The due date requires the selected issue type to expose a Due date field on its create screen. If it does not, ZeroPath warns you when saving the configuration and still creates tickets (without a due date). If Jira later rejects the due date for an individual ticket, ZeroPath retries without it so the ticket is still created.

Custom Templates

Auto-ticketing supports customizable title and description templates with variables:
  • {{severity}}, {{issueTitle}}, {{repositoryName}}, {{affectedFile}}, {{vulnClass}}, and more.
  • Custom Jira fields can be mapped to ZeroPath finding data or static values.

Bidirectional Sync

When a Jira issue’s status changes to Done, Resolved, Closed, or Completed, ZeroPath automatically:
  • Analyzes ticket comments to determine the appropriate status — Resolved, False Positive, or Accepted Risk
  • If no comments are present or comment events are not enabled, the finding defaults to Resolved
  • If comments are present but the intent cannot be determined with confidence, the status change is skipped rather than defaulting to Resolved, preventing incorrect triage
  • Records who made the change and when
  • Logs the state transition in the finding’s audit trail
ZeroPath selects the correct Jira workflow transition based on the target status. When marking a finding as Resolved, ZeroPath picks a completion transition (such as “Done”) and avoids cancellation-style transitions like “Won’t Do”. When marking a finding as False Positive or Accepted Risk, ZeroPath prefers a cancellation-style transition if one is available. This ensures your Jira workflow states accurately reflect the triage decision. When you change the status of multiple findings at once (for example, marking many issues as false positive), ZeroPath syncs each update to Jira with controlled concurrency to stay within Jira Cloud rate limits. If an individual ticket update fails, the remaining updates continue — partial failures are logged without blocking the bulk action. This sync is powered by a webhook registered in your Jira instance during setup.
Jira Cloud webhooks expire after 30 days. If sync stops working, reconnect the integration from Settings → Integrations to refresh the webhook. When you reconnect, ZeroPath automatically removes any stale webhooks with outdated secrets before creating a new one.

Confluence Access

The Jira integration also provides access to Confluence, since both products share the same Atlassian OAuth token.
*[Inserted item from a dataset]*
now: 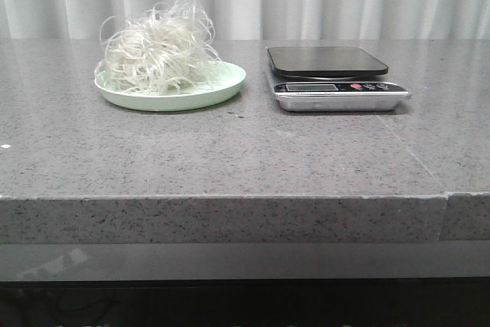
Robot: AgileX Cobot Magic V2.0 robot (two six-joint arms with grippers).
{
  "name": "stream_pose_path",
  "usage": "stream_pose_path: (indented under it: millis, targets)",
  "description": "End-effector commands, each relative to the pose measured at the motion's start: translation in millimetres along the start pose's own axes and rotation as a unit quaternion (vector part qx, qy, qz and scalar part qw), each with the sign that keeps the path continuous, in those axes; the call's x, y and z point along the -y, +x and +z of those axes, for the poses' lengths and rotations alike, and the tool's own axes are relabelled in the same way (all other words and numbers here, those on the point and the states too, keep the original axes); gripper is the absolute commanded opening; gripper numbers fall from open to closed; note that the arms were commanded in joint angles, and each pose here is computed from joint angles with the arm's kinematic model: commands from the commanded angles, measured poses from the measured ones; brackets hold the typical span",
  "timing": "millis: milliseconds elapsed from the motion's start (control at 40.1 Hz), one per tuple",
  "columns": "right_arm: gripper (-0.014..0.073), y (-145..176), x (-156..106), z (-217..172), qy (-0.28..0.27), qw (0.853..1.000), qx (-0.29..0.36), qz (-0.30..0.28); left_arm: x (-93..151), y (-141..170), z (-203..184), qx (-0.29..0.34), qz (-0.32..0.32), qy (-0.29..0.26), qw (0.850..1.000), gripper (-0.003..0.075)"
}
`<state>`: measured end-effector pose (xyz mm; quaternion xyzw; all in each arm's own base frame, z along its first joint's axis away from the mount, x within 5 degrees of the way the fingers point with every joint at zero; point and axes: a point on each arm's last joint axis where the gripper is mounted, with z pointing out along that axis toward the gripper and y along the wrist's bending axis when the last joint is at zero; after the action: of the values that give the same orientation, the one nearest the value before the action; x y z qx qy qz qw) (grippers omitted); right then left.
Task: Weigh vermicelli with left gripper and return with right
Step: 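Close the left gripper on the white vermicelli pile and lift it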
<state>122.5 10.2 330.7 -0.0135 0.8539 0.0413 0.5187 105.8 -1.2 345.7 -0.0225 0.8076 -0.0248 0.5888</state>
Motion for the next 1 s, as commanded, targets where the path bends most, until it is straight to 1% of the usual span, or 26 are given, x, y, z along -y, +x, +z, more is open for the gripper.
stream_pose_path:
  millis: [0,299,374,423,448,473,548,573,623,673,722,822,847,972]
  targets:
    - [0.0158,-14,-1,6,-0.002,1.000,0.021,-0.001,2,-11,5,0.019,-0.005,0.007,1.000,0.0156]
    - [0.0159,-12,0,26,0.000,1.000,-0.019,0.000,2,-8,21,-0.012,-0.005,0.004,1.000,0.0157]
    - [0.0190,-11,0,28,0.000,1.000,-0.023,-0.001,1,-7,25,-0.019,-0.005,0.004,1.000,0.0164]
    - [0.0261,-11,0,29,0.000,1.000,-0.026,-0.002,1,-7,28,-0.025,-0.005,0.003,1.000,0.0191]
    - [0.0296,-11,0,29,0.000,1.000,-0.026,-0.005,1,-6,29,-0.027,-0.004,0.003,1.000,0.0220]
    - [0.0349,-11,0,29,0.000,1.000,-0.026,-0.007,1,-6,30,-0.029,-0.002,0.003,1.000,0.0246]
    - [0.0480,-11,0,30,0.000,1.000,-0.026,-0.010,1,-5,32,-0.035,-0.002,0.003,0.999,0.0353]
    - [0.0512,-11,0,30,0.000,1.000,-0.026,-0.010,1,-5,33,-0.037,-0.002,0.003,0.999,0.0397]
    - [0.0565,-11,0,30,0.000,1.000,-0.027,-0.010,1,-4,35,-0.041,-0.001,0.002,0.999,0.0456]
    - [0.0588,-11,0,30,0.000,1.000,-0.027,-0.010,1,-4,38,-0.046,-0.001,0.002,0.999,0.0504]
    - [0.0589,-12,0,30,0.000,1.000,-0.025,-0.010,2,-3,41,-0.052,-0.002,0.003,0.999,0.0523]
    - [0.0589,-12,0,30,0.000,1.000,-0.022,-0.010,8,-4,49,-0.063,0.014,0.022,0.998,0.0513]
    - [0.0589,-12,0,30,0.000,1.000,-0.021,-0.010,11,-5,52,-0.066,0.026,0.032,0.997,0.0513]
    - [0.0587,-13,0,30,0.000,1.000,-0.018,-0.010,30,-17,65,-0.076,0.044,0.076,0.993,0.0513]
When Confluence is enabled, the AI AppSec Assistant can search and read your Confluence pages for security documentation, architecture context, and runbooks.

Enabling Confluence

  1. Connect Jira using either the OAuth or API Token method described above.
  2. Once Jira is connected, a Confluence option appears in the integrations page. You can enable it directly from the Add Integration dialog with a single click — no additional authentication is required.
  3. Alternatively, select Confluence from the integrations sidebar and toggle Confluence Access on.
No additional authentication is required — Confluence reuses your existing Atlassian OAuth token.

Disabling Confluence

To disable Confluence access, select Confluence from the integrations sidebar and toggle Confluence Access off. This does not affect your Jira integration.

Troubleshooting

Ensure the integration is connected in Settings → Integrations.
Check if the Jira webhook has expired (30-day limit). Reconnect the integration to refresh it. Also verify the Jira issue key matches a ZeroPath finding (the link is created during export).
Check that the selected project and issue type exist in your Jira instance. Ensure required Jira fields are configured in the auto-ticketing settings.